We have a significant stake (by our standards) in Dr Lal Pathlabs and have as a result had the good fortune to meet the Founder, Dr Lal, and the firm’s CEO, Om Manchanda, several times. As middle class Indians hailing from families with little or no business background, we believe that stories like Dr Lal’s have to be understood better so that a new generation of Indian businesses continue rising to the top of the wealth creation charts. The trajectory that such businesses tend to follow is very different from the paths taken by the traditional Indian conglomerate type businesses and as the traditional conglomerate (GE included) fades away the world over, we are increasingly likely to see high ability individuals from modest backgrounds become the dominant promoters in India. Based on this Forbes article, here are the three turning points in the life of Dr Lal Pathlabs.

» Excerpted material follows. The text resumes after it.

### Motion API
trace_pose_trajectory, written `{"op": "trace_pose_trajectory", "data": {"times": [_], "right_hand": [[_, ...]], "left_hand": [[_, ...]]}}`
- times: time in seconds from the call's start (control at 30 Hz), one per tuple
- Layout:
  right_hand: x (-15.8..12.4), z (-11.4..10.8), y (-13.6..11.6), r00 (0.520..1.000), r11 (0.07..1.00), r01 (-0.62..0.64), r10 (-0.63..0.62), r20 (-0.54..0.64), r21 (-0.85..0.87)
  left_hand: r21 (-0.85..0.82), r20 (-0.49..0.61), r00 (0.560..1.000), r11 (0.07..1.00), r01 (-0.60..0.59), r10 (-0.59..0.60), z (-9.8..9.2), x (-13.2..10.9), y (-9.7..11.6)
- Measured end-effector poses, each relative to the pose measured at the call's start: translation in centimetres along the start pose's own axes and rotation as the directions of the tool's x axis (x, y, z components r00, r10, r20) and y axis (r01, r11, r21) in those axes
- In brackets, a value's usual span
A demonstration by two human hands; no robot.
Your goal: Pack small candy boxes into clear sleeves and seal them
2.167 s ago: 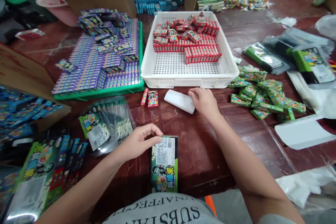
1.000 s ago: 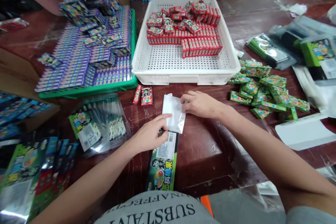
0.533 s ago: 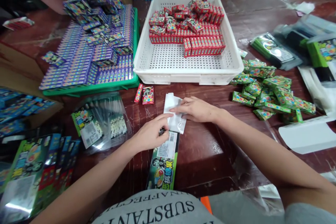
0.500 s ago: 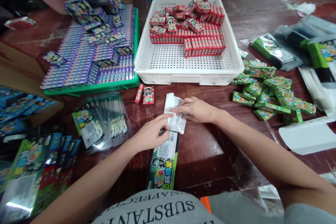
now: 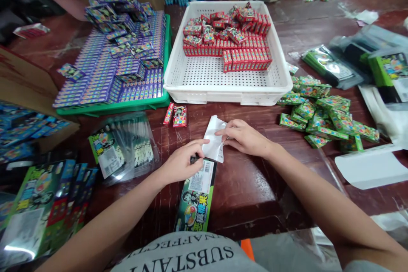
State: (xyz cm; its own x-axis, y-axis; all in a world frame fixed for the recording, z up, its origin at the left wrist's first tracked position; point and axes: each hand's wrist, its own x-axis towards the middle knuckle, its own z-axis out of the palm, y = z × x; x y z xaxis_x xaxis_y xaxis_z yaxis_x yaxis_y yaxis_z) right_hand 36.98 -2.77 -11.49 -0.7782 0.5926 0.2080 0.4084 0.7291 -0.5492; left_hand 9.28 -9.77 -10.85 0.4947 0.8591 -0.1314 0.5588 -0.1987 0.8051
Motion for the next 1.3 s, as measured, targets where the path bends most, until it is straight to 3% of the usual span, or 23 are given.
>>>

The first turning point pertains to how Dr Lal – who had joined the Indian Army – got pulled into the small path lab that his father had founded 1949. The catalyst was his father’s death in tragic circumstances: “ Even then, it was not his plan to join the family business until a family tragedy turned around their fortunes. SK Lal was allegedly killed by his brother, Anil, forcing Arvind Lal to take over his father’s business. “There were no witnesses to my father’s death,” Lal wrote in his book, Corporate Yogi. “I have pieced the event together in my head, over and over again, like a slideshow. In the first panel, my parents are in their sitting room, having dinner while watching TV. Click. My mother gets up and walks towards the bathroom. Click. My father sits alone in the room, in his customary chair, with his back to the door. Click. The assassin looms up behind my father, the weapon belching fire. Click. My mother emerges from the bathroom to see my father slouched over and Anil standing there, with the smoking gun in his hand.”

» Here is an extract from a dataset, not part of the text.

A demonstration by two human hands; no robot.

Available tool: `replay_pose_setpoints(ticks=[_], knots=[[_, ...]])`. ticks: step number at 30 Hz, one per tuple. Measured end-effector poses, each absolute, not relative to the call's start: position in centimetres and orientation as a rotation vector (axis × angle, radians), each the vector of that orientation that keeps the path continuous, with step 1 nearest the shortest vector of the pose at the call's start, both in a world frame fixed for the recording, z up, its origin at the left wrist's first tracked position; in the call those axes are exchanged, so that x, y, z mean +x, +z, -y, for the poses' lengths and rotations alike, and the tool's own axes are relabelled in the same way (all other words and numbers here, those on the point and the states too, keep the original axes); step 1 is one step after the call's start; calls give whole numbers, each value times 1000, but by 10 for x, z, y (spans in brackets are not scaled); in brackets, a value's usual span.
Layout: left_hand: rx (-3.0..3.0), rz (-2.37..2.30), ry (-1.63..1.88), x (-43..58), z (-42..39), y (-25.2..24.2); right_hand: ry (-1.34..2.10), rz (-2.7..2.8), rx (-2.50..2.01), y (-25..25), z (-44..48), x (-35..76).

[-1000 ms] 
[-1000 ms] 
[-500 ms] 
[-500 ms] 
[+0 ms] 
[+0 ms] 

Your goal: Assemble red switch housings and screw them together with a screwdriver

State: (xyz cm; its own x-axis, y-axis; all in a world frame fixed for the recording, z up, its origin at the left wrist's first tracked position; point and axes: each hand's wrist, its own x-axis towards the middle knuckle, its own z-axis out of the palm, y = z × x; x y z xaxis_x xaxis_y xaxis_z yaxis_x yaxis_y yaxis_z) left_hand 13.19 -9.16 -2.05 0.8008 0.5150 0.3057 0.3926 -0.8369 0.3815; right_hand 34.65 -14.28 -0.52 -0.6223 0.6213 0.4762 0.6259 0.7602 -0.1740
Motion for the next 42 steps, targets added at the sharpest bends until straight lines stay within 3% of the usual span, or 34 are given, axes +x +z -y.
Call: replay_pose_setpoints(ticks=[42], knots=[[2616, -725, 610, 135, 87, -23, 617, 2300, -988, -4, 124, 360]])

The second turning point was the creation of the franchisee business model which today underpins the success of business: “…Lal discovered the world of franchising. “One of my regular patients, a resident of Model Town, North Delhi, used to come to my lab at least twice a day,” Lal recalls. “He said ‘You are such a bright young man. Why can’t you set up a lab at Model town?’” With that, Lal set up what he calls the first franchise model in the health care business in India. The franchises were then tasked with collecting the samples which would then be sent to the company’s central labs for testing.”
The third was the introduction of non-family shareholders into the business, an event which ultimately resulted in both, Om Manchanda joining the firm in 2005 and the company going public in 2015: “…in 2005, Dr Lal PathLabs brought in its first round of private equity investments when WestBridge Capital bought a 26 percent stake in the company, valuing the business at $24 million (₹106 crore). The deal was one of the first in diagnostic chains in the country, with a follow-on investment again in 2007. By 2010, private equity firm TA Associates bought a nearly 16 percent stake for $35 million (₹221 crore) from Sequoia Capital India, which had acquired WestBridge Capital in 2006.
That was soon followed by an investment of $44 million by WestBridge Crossover Fund in 2013, valuing the company at around ₹1,750 crore. In 2005, the company also brought in Om Manchanda, a veterinary doctor-turned-management executive as full-time CEO.”